4.6. G-CSF and GM-CSF Concentration Analysis

The concentration of G-CSF or GM-CSF in all samples was evaluated using an ELISA kit (R&D Systems, USA, Human G-CSF Quantikine ELISA Kit and Human GM-CSF Quantikine ELISA Kit), following the manufacturer’s instructions. To ensure measurements within the detection range of the ELISA kits, GM-CSF samples were diluted at a 1:5 ratio using the dilution buffer provided with the ELISA kit. Each sample was analyzed in duplicate during the ELISA analysis.

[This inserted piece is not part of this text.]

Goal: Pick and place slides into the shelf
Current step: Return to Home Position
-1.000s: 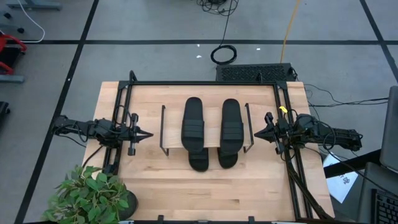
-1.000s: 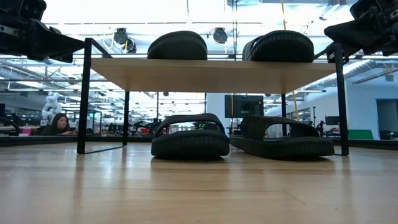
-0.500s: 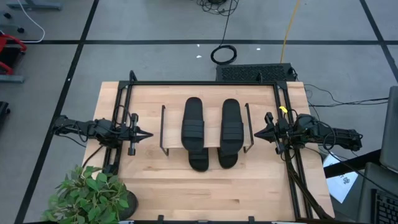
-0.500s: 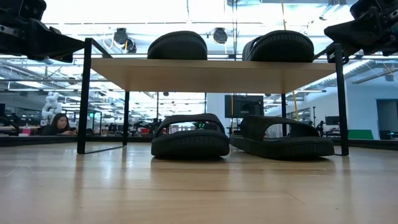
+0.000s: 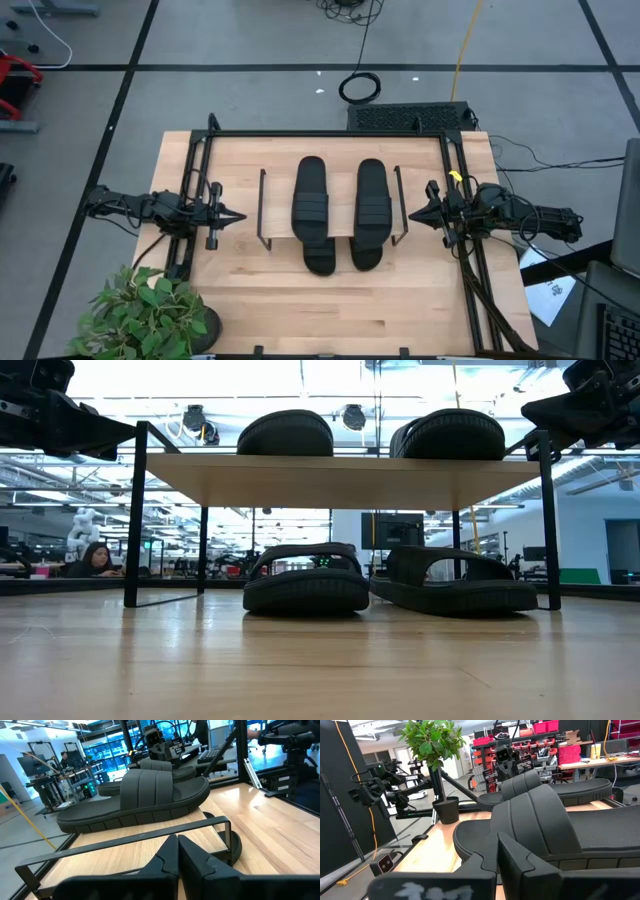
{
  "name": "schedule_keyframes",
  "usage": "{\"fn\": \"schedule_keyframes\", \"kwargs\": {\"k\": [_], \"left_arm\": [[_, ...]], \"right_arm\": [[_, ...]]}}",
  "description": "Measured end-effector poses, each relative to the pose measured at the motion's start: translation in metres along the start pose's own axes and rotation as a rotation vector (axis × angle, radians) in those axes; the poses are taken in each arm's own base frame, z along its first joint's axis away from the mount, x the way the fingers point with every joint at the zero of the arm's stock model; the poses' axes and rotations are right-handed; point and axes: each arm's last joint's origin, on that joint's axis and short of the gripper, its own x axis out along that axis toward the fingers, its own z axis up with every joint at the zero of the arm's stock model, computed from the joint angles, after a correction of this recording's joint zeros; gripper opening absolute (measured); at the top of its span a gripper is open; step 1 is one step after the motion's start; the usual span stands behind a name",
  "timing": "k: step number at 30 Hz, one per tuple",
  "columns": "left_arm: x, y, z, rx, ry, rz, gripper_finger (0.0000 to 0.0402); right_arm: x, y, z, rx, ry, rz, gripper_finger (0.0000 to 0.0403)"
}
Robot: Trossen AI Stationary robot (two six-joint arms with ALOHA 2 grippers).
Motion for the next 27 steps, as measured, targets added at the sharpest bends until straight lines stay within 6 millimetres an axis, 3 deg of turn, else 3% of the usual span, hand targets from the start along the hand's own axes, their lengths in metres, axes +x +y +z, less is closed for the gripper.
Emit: {"fn": "schedule_keyframes", "kwargs": {"k": [27], "left_arm": [[0.0,0.0,0.0,0.0,0.0,0.0,0.0024]], "right_arm": [[0.0,0.0,0.0,0.0,0.0,0.0,0.0]]}}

4.7. Cell Isolation, Identification, and Culture

To ensure the noncytotoxic nature of the dressings and assess the retained biological activity of the incorporated cytokines, three distinct primary cell lines were employed: umbilical cord stem cells (UCSC), cord blood hematopoietic stem cells (CBHSC), and granulocytes. These cells were isolated from healthy volunteers, with the protocol approved by the Ethical Committee under permit no. KB 70/2012.

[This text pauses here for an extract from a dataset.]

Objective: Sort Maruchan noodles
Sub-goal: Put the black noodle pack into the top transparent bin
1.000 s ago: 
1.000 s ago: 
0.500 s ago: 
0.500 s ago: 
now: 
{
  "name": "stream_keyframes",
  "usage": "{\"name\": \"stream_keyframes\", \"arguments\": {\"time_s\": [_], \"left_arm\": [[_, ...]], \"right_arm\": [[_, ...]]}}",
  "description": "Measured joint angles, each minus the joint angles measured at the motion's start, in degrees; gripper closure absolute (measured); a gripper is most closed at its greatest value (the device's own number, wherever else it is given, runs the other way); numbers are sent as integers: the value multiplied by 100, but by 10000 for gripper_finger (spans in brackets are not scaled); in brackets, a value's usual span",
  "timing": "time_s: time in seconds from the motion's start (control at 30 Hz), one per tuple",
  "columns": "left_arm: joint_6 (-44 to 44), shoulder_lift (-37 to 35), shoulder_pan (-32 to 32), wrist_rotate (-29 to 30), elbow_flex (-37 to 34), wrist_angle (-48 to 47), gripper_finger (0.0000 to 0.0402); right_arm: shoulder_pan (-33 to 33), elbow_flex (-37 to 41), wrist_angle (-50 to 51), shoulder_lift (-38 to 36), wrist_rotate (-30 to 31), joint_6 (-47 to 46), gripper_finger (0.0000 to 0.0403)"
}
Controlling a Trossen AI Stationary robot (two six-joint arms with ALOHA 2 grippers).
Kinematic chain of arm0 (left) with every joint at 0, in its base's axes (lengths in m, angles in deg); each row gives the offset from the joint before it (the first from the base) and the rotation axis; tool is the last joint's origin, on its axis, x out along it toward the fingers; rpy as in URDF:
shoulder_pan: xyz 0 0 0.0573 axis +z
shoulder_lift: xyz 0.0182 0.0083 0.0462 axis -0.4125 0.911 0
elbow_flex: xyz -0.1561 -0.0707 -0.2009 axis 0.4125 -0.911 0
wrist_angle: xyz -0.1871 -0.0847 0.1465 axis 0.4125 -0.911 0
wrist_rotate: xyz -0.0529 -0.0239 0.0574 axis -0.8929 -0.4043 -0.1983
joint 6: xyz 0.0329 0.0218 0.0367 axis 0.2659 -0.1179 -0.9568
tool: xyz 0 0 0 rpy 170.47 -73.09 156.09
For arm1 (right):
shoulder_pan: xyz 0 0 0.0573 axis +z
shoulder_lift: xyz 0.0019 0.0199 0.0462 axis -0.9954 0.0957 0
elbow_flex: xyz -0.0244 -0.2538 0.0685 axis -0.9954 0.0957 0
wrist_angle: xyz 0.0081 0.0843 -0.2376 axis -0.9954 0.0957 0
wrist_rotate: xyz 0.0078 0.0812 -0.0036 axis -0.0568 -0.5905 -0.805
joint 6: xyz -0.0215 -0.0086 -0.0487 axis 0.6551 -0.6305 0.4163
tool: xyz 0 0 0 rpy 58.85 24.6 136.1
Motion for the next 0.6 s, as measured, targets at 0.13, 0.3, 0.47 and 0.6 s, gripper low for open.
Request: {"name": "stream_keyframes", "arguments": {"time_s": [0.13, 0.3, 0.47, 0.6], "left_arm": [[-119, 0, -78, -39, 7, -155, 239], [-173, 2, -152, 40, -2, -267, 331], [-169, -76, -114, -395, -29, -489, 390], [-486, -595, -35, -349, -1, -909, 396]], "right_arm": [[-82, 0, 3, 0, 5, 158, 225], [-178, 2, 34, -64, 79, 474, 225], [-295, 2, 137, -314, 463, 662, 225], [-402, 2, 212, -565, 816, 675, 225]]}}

4.7.1. Umbilical Cord Stem Cells (UCSC)

UCSC were isolated as previously described [76]. Briefly, umbilical cord fragments were isolated after childbirth (Ethical Committee, permit no. KB 70/2012). Fragments of Wharton jelly were transferred to the culture flask (75 cm2, Corning Life Sciences, Warsaw, Poland) and maintained in growth medium (DMEM with GlutMax, 20% of FBS, and 50 UI/mL of antibiotics: penicillin/streptomycin; all from Gibco, Poland). Cells were passaged 3–5 times before being utilized. After the 3rd passage, the cells underwent phenotyping to determine the presence of mesenchymal stem cell markers CD29, CD34, CD45, CD73, CD90, CD105, and CD106 (all antibodies were procured from Becton Dickinson, Warsaw, Poland). The analysis of all markers was performed using flow cytometry (FACS Calibur, Becton Dickinson, Warsaw, Poland). Further investigations were carried out using cells (95% of isolated cells) exhibiting high expression of CD29, CD90, CD73, and CD105, weak expression of CD106, and the absence of CD34 or CD45 markers.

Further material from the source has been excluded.